Die Technik macht's: Zähne richtig putzen!

Unser Lächeln verdient die beste Pflege. Damit das klappt, benötigt es zum einen die optimale Zahncreme, gleichzeitig aber auch die richtige Putztechnik.

WIE RICHTIG PUTZEN?
1. Den Mund gründlich mit Wasser ausspülen.
2. Eine etwa erbsengroße Menge CARRARA CULTURE of CARE Whitening Toothpaste with Marble auf den Bürstenkopf geben.
3. Putzen von "rot nach weiß": Die Zahnbürste sollte vom Zahnfleisch in Richtung Zähne bewegt werden (früher galt: kreisförmiges putzen, heute gilt diese Methode als überholt, weil dadurch Nahrungsreste und Bakterien unter das Zahnfleisch geschoben werden können).
4. Systematisch putzen nach dem "KAI"-Prinzip: Kauflächen, Außenflächen, Innenflächen.
5. Mund ausspülen.
6. Mundspülung verwenden.
7. Insbesondere abends auch die Zahnzwischenräume mit Interdentalbürsten oder Zahnseide säubern.
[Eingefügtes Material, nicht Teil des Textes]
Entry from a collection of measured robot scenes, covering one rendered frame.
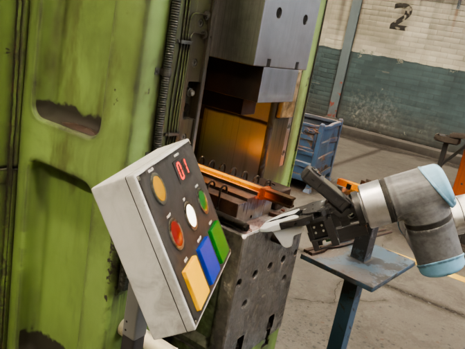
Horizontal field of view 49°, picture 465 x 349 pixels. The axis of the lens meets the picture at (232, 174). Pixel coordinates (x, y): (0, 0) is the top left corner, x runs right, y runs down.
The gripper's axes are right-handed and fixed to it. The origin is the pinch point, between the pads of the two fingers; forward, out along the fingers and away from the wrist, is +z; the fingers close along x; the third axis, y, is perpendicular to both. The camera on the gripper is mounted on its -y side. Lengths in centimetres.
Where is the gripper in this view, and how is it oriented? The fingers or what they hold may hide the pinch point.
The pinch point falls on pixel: (264, 225)
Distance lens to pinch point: 108.1
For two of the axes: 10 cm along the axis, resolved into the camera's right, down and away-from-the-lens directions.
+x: 1.7, -2.4, 9.6
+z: -9.2, 3.0, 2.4
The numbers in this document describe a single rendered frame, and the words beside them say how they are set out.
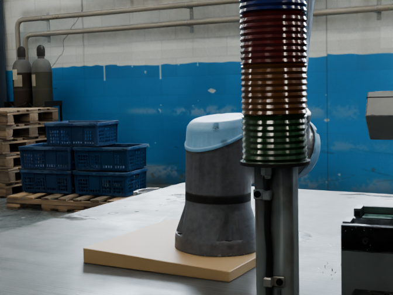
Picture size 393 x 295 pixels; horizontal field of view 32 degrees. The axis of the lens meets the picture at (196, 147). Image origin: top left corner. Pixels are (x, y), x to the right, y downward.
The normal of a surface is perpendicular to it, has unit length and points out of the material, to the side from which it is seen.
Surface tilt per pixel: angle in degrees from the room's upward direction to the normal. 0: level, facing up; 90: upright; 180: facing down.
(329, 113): 90
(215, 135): 87
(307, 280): 0
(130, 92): 90
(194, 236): 72
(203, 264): 2
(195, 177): 89
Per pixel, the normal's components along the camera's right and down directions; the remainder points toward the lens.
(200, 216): -0.45, -0.22
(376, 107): -0.31, -0.54
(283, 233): -0.37, 0.10
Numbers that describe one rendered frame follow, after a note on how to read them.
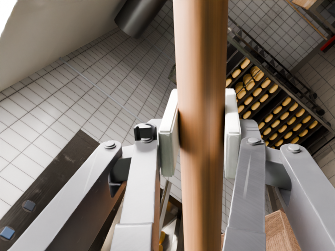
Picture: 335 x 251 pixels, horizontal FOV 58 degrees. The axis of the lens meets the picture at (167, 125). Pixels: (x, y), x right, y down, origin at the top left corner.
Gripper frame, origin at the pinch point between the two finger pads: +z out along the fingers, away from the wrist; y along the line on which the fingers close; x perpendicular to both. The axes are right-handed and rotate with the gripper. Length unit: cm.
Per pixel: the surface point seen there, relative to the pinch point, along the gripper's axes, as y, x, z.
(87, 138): -83, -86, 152
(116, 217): -54, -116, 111
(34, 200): -85, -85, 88
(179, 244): -19, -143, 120
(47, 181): -85, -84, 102
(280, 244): 47, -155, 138
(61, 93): -108, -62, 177
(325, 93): 144, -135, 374
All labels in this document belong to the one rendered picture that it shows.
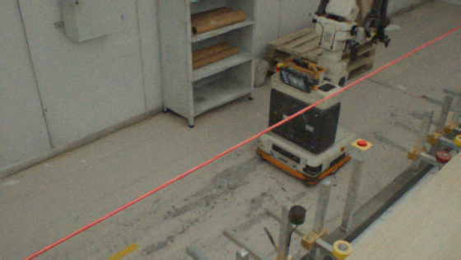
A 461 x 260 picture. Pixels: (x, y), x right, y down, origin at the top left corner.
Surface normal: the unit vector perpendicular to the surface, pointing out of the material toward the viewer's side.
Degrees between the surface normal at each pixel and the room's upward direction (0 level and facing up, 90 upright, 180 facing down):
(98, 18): 90
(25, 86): 90
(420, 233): 0
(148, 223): 0
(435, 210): 0
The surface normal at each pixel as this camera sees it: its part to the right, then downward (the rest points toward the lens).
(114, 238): 0.02, -0.85
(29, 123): 0.70, 0.38
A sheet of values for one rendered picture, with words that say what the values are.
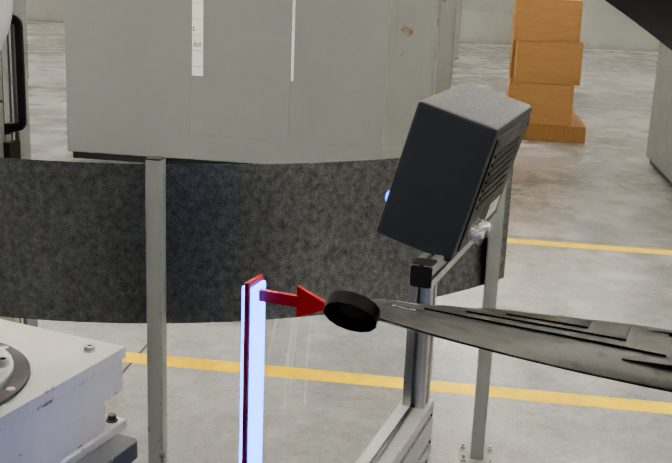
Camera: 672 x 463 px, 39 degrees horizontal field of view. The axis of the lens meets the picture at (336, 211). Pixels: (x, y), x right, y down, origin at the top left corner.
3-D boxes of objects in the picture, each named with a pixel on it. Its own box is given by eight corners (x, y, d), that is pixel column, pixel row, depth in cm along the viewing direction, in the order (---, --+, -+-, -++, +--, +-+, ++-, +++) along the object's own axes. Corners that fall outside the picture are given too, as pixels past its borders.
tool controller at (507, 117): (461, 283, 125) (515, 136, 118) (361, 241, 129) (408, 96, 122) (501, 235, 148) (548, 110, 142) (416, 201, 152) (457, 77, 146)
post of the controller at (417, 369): (423, 410, 125) (433, 266, 120) (401, 405, 126) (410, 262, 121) (429, 400, 127) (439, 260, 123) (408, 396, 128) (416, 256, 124)
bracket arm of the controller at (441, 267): (431, 289, 121) (432, 267, 120) (408, 286, 122) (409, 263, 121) (473, 243, 142) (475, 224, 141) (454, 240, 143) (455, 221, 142)
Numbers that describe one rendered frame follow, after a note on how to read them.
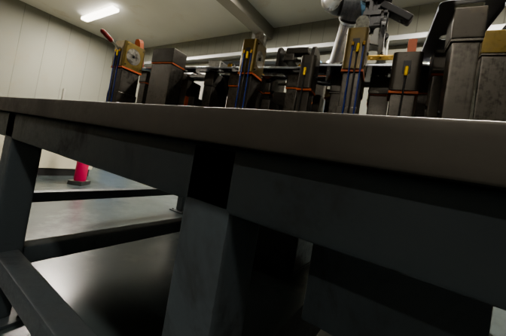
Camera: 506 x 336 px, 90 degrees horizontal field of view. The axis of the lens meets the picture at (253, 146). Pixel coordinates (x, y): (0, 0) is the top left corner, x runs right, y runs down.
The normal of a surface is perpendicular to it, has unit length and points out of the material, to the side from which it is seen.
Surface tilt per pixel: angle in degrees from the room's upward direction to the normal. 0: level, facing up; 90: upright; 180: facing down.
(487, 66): 90
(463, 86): 90
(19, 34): 90
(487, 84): 90
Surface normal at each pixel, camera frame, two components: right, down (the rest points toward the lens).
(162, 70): -0.43, -0.10
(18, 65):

Wichtig dabei ist, nicht zu viel Druck auszuüben (max. 150 Gramm). Um ein Gefühl für den richtigen Druck zu bekommen, kann man das beispielsweise gut mit einer Küchenwaage kontrollieren.

WANN UND WIE OFT?
Die Floskel "Nach dem Essen Zähne putzen" ist im Alltag nicht immer umsetzbar. Dennoch sollten unsere Zähne mindestens zwei Mal täglich für jeweils zwei Minuten geputzt werden. Idealerweise nach dem Frühstück und nach dem Abendessen. Klappt es sogar drei Mal - umso besser! Umgekehrt kann sich zu langes Putzen jedoch auch negativ auf die Zähne auswirken. Das gleiche gilt für zu viel Druck.
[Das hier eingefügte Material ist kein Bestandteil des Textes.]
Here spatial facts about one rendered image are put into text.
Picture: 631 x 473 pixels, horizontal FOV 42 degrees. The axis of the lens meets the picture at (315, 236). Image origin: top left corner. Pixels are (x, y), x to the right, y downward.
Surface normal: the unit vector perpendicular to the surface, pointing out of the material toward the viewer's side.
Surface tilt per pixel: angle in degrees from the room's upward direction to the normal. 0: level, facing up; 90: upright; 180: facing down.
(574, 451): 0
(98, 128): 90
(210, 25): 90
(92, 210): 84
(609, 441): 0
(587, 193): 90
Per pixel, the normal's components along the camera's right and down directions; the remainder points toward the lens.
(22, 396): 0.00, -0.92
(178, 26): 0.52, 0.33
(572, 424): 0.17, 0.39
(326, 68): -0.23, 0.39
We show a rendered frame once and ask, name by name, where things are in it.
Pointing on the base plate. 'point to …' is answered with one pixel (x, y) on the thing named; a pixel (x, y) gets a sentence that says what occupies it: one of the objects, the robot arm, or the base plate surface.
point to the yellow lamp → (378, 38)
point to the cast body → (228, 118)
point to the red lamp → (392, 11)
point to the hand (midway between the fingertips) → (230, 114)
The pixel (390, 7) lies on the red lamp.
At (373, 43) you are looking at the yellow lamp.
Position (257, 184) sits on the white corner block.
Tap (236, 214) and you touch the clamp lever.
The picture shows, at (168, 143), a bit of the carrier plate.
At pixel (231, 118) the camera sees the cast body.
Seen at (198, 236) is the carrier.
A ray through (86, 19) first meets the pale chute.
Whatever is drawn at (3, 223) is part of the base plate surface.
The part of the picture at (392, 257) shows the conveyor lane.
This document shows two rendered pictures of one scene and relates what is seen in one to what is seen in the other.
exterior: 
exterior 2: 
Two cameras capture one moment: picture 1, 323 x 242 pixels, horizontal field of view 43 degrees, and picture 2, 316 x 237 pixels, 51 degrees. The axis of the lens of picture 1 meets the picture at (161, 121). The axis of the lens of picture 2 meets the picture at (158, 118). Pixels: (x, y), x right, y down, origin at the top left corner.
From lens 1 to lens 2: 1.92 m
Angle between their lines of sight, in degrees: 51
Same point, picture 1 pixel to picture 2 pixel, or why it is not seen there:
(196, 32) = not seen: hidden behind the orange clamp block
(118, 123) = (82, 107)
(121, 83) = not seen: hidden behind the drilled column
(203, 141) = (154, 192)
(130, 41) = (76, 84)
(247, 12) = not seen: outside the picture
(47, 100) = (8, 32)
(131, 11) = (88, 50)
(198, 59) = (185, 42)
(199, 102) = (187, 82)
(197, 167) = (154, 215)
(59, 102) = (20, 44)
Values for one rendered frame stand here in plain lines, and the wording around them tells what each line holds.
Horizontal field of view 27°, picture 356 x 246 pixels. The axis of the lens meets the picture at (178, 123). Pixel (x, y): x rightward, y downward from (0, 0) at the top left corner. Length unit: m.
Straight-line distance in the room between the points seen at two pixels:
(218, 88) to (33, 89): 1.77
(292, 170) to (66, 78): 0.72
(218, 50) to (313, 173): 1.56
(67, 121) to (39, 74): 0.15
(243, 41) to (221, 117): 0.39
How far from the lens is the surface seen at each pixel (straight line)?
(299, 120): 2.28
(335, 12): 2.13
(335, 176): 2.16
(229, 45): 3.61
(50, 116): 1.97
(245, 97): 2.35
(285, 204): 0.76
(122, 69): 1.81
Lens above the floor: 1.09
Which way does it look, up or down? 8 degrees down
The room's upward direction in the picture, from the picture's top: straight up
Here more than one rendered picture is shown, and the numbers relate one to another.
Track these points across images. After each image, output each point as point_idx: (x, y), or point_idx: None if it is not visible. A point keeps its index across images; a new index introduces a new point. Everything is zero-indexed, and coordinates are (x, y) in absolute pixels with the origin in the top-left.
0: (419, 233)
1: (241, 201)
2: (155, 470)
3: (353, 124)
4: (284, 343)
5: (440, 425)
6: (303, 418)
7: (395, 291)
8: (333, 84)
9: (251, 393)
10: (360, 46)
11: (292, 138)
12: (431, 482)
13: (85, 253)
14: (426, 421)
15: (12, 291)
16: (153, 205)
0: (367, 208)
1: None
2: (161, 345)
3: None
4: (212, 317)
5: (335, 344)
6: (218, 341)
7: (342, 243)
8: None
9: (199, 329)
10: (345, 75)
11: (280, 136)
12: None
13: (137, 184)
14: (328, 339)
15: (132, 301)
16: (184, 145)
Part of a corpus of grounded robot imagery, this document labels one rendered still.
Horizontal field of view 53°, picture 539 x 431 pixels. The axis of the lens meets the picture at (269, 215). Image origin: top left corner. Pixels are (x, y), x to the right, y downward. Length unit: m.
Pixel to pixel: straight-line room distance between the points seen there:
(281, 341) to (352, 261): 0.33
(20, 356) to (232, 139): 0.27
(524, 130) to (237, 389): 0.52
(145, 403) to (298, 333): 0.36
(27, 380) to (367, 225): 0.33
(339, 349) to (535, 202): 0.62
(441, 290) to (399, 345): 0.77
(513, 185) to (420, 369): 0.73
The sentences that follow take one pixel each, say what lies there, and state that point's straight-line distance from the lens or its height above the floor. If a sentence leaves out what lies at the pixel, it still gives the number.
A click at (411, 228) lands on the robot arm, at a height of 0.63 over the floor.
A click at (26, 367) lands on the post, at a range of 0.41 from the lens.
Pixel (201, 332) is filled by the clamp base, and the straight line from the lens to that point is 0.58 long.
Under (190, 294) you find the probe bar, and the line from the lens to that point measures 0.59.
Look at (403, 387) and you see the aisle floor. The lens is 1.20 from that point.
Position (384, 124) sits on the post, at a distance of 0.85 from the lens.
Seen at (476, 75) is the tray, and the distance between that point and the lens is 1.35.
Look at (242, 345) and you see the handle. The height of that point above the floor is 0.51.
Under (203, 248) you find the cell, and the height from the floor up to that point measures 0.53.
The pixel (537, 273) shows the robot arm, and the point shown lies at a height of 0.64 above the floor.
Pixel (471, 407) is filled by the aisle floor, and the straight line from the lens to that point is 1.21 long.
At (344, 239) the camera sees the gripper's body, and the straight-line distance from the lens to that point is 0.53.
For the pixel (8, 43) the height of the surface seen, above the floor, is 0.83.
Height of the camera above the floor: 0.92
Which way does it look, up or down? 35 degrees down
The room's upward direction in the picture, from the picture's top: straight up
WELCHE ZAHNBÜRSTE IST DIE BESTE?
Die Auswahl an Zahnbürsten ist riesig. Ob Handzahnbürste oder elektrische Zahnbürste ist bei der richtigen Putztechnik zweitrangig. Elektrische Zahnbürsten sind in der Regel einfacher anzuwenden und können womöglich bessere Ergebnisse erzielen. Ob eine rotierende oder eine Schallzahnbürste die bessere Wahl ist, darüber streiten sich die Experten. 

Sowohl bei elektrischen als auch bei Handzahnbürsten spielt die Auswahl des Bürstenkopfs eine entscheidende Rolle. Meist wird dabei nach Härtegraden unterschieden: weich, mittel und hart.

Weiche Borsten sind eher für Menschen mit geschädigten Zähnen oder freiliegenden Zahnhälsen geeignet. 

Mittlere Borsten sind, wie der Name schon sagt, ein gutes Mittelmaß und für gesunde Zähne geeignet. Wer sich nicht sicher ist, welcher Härtegrad ideal ist, sollte mit der mittleren Härte beginnen.

Harte Borsten sind für Menschen geeignet, die ein tendenziell unempfindliches Zahnfleisch haben. Auch wenn dieser Härtegrad die Zähne nachweislich besser reinigt, können bei zu intensivem Putzen Verletzungen am Zahnfleisch hervorgerufen werden. Daher vorsichtig testen und den Effekt beobachten.

WIE OFT DIE ZAHNBÜRSTE WECHSELN?
Sobald die Borsten auseinanderstehen, sollte man den Bürstenkopf bzw. die Zahnbürste austauschen. Der Reinigungseffekt ist nicht mehr gegeben und die Borsten können das Zahnfleisch verletzen. Einen genauen Zeitraum für den Wechsel der Zahnbürste gibt es nicht. Experten empfehlen, spätestens nach zwei Monaten einen Wechsel. Sollten die Borsten bereits nach wenigen Tagen oder Wochen auseinanderstehen, kann das an zu viel Druck beim Putzen liegen.